Q: What do you think the number one misconception of Muslims is?

A: There are two, right, and they're linked. The most common misconception, and this precedes 9/11, is assuming that Muslims and the Middle East are identical to each other, and that Muslims, the Middle East and terrorism are coextensive — that they go together, that they're identical. That if I say terrorist, right, people tend to associate it with Islam. They tend to associate it with Muslims. If you say the Middle East, you think Muslims. You say Middle East, you think terrorists. These three things go together.

Q: In general, do you see stereotypes as an issue on our campus?

A: The short answer is yes. That's the only answer that I'm prepared to give right now. I know that students struggle with the frame works that they come to school with, and part of the process of education is transformation. And transformation is difficult. And students, believing things that fit with their already kind of given ideas is not a surprising thing, the question is what do they do when they're confronted with the fact that this is not useful information, or that their assumptions are themselves products of bias.

Q; You mentioned that these misconceptions were pre-9/11. After 9/11, how do you think that these misconceptions or perceptions changed?

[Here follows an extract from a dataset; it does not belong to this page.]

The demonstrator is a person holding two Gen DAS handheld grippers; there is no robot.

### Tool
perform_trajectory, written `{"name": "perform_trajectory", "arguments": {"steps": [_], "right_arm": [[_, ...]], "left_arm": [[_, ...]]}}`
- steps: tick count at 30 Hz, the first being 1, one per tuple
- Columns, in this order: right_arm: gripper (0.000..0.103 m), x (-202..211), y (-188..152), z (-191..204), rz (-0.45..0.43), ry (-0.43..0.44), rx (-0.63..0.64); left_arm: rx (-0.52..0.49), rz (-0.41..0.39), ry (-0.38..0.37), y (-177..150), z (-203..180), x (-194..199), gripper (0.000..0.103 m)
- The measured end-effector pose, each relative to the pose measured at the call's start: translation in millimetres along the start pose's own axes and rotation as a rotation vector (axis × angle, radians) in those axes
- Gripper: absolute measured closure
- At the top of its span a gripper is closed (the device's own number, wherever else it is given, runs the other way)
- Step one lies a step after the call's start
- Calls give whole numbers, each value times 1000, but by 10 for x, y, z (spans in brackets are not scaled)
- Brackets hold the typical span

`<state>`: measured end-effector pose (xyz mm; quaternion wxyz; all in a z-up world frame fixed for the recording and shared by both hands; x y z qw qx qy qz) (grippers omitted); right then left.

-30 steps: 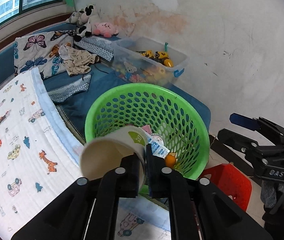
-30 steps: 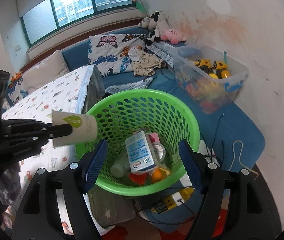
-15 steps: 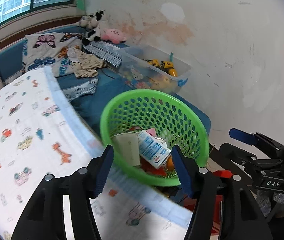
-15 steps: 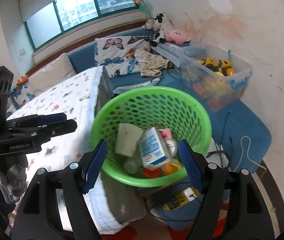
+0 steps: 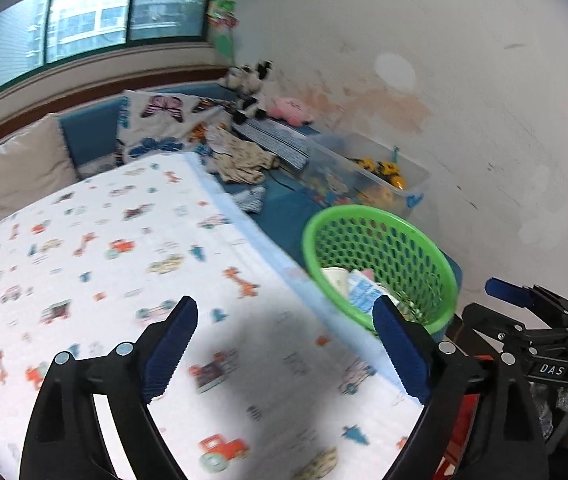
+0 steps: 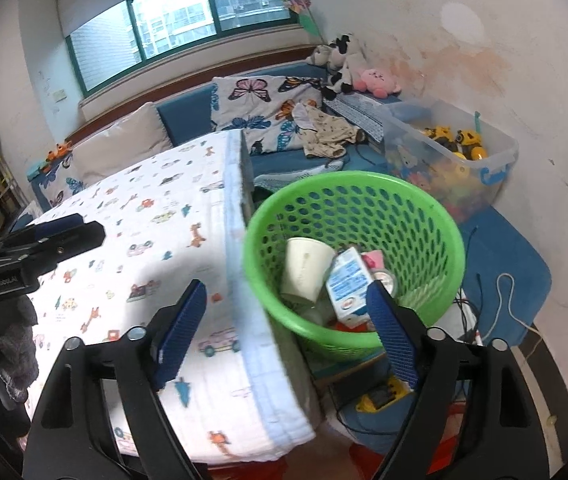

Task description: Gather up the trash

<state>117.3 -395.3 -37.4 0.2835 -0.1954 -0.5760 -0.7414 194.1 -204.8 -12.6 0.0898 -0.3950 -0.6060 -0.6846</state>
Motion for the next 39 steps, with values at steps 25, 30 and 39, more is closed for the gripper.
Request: {"name": "perform_trajectory", "arguments": {"steps": [25,30,39], "right_arm": [[6,-81,-287,1003,-12,33,104],[4,-68,-332,1087,-12,44,110],[4,-66,-415,1203,-6,64,126]], "left_arm": [[119,-76,285,-633,1117,854,7],[116,-78,334,-760,1184,910,7],[139,-76,370,-902,1286,1016,7]]}}
Point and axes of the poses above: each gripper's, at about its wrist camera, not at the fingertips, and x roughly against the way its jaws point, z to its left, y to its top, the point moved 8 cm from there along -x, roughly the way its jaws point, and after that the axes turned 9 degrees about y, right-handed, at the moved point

A: It has intensified, even if you think about just visual vocabularies. We see an upsurge directly in the months after that where males who have beards, males who wear any type of headdress, males who appear to be racially, ethnically, different than so-called white people, are targeted for harassment, for killing, for burning down their houses [and] their places of business. That then means that not just Muslims who are American are targeted but Sikhs, who are a whole different religion.

Q: If there's just one thing that you want people to take away, or just know about Islam, what is one message that you would like to reinforce about Islam, especially the way people in western culture view it?

A: I don't know if I would say one message about Islam, I would say one message about yourself. It's not on Islam to educate you about Islam; it's on yourself to get educated about Islam, and about how we receive messages in our culture.